> [WORK REQUEST]: Please repeat the lines below exactly. Begin with the line containing "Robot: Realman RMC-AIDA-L" and go on through the line containing "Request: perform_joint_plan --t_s".

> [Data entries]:
-=-=-
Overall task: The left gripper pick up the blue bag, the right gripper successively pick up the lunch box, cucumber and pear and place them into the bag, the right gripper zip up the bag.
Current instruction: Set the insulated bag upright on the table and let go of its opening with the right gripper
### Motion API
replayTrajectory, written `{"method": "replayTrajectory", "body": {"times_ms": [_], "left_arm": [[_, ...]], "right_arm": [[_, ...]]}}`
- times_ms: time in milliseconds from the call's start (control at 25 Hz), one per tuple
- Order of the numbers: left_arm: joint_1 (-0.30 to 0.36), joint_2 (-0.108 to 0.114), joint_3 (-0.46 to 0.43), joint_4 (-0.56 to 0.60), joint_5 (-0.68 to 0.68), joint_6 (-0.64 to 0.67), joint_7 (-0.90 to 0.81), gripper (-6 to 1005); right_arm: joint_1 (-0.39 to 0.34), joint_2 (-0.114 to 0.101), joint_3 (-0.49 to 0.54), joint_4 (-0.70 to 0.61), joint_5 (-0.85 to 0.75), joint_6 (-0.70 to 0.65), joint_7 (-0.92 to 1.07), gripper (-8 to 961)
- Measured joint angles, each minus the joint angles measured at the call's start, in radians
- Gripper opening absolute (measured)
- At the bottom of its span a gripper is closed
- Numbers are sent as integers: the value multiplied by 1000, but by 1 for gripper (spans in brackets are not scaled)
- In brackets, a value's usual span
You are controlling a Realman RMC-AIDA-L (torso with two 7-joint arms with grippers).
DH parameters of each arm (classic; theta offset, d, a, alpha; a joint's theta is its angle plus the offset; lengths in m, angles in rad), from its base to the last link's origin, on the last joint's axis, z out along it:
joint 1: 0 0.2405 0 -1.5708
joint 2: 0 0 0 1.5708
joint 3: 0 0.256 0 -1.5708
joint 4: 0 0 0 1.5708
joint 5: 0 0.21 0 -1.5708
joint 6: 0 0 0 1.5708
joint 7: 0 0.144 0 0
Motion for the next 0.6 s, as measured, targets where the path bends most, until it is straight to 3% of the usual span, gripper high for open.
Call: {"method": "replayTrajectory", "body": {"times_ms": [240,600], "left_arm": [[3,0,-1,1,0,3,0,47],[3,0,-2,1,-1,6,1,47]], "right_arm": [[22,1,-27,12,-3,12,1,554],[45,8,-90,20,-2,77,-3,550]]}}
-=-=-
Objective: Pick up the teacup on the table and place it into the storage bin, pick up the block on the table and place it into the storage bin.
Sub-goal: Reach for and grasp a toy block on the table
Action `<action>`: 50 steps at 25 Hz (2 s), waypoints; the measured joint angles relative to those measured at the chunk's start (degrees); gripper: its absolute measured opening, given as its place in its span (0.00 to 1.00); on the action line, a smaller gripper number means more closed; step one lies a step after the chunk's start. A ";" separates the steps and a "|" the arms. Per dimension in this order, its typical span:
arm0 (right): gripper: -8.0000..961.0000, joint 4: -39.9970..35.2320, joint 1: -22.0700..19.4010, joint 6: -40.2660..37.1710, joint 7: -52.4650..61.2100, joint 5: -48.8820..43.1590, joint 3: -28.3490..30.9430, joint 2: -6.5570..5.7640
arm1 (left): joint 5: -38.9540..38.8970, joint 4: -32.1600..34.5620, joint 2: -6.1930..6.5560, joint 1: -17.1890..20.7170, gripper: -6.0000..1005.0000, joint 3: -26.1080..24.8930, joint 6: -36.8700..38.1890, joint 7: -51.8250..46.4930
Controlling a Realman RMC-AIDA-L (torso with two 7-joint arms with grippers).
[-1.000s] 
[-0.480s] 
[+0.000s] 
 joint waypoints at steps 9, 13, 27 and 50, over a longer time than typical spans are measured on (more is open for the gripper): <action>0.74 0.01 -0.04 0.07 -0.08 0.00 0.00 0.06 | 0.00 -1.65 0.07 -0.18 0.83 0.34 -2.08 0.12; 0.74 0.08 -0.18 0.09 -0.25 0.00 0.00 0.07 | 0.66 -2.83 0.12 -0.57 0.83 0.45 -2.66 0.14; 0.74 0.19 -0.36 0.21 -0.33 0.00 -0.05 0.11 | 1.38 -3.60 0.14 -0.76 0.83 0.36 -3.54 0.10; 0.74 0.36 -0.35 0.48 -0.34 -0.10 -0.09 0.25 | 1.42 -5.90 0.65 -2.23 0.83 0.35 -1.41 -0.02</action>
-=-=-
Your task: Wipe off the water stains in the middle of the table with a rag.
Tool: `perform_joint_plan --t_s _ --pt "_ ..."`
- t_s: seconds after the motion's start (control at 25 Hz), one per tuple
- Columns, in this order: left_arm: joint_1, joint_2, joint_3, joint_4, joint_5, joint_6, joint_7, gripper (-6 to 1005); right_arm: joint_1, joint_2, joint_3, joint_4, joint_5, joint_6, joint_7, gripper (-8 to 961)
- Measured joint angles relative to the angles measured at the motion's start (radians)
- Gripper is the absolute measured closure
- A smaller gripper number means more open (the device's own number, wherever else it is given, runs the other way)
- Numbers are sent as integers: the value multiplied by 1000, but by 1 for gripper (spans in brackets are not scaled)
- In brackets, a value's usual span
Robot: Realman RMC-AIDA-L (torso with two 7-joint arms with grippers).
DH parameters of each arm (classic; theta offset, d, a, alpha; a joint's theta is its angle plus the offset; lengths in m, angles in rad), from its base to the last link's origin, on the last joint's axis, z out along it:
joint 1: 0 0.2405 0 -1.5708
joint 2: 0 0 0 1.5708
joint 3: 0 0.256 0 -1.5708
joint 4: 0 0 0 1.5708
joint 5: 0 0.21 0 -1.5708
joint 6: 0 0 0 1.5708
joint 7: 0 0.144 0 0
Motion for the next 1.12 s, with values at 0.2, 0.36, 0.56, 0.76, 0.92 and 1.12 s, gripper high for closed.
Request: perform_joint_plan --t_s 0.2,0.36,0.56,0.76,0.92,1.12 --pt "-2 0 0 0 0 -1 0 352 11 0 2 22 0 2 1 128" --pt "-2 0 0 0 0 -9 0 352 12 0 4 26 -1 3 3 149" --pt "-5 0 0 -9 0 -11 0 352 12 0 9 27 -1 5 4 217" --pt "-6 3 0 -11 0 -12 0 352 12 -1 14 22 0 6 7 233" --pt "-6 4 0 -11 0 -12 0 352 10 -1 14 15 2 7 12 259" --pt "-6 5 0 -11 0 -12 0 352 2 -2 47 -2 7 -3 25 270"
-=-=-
> [RESULT FOR THIS TASK]:
Robot: Realman RMC-AIDA-L (torso with two 7-joint arms with grippers).
DH parameters of each arm (classic; theta offset, d, a, alpha; a joint's theta is its angle plus the offset; lengths in m, angles in rad), from its base to the last link's origin, on the last joint's axis, z out along it:
joint 1: 0 0.2405 0 -1.5708
joint 2: 0 0 0 1.5708
joint 3: 0 0.256 0 -1.5708
joint 4: 0 0 0 1.5708
joint 5: 0 0.21 0 -1.5708
joint 6: 0 0 0 1.5708
joint 7: 0 0.144 0 0
Motion for the next 1.12 s, with values at 0.2, 0.36, 0.56, 0.76, 0.92 and 1.12 s, gripper high for closed.
Request: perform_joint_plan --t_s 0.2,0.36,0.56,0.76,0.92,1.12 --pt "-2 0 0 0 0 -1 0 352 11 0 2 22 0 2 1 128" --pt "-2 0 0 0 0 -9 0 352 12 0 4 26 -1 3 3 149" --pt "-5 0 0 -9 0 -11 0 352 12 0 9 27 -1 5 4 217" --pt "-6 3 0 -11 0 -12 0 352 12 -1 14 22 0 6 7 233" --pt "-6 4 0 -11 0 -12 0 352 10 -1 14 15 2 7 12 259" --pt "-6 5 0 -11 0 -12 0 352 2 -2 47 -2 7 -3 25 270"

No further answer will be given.